- _WHAT YOU SHOULD DO_:
Report every line below that carries the word "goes".

- _EXERCISE DATA_:

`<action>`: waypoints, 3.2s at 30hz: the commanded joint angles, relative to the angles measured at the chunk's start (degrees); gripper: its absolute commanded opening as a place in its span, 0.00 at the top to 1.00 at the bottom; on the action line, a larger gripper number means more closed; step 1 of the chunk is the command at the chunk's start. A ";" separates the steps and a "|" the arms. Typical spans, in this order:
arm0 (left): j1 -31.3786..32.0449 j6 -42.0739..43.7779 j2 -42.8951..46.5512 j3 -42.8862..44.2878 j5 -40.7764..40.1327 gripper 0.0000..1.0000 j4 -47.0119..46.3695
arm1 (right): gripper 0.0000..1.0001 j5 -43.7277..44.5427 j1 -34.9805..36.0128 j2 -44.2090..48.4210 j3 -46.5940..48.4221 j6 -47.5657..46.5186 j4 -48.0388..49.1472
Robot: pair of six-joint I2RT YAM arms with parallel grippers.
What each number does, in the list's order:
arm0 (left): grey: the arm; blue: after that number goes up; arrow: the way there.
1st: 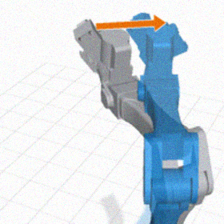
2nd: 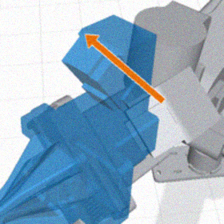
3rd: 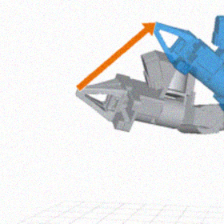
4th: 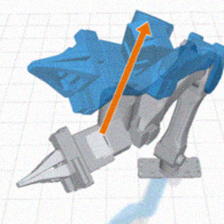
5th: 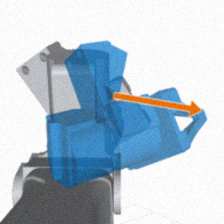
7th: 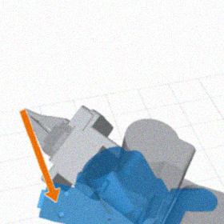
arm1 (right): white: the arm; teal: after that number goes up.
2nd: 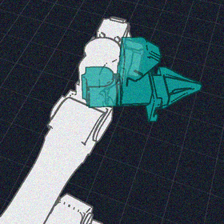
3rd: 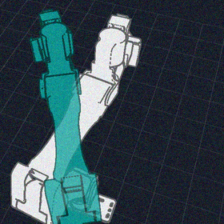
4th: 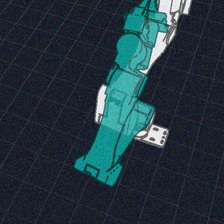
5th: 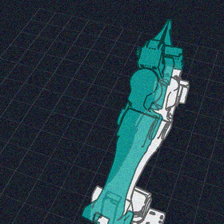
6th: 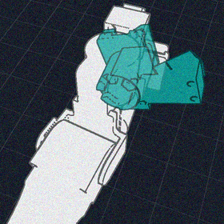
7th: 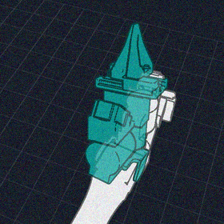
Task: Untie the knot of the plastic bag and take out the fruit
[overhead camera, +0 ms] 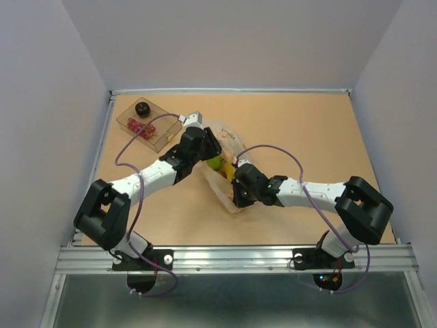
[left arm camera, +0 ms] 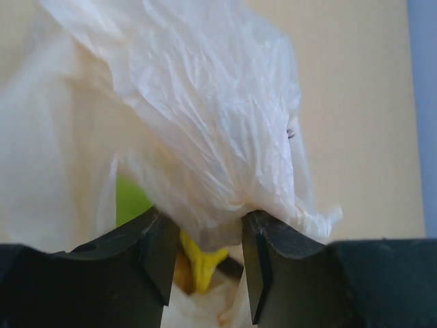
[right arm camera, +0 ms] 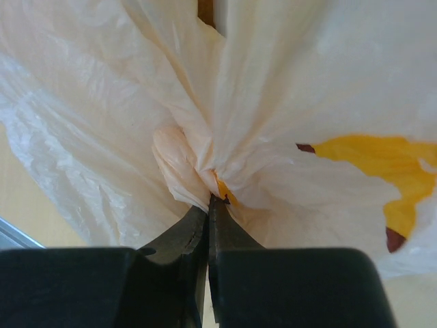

- _OUTPUT FOR THIS EXERCISE_:
arm0 (left): grey: the arm; blue: after that number goes up; arrow: the way there.
arm1 (right): white: the arm; teal: after that number goes up.

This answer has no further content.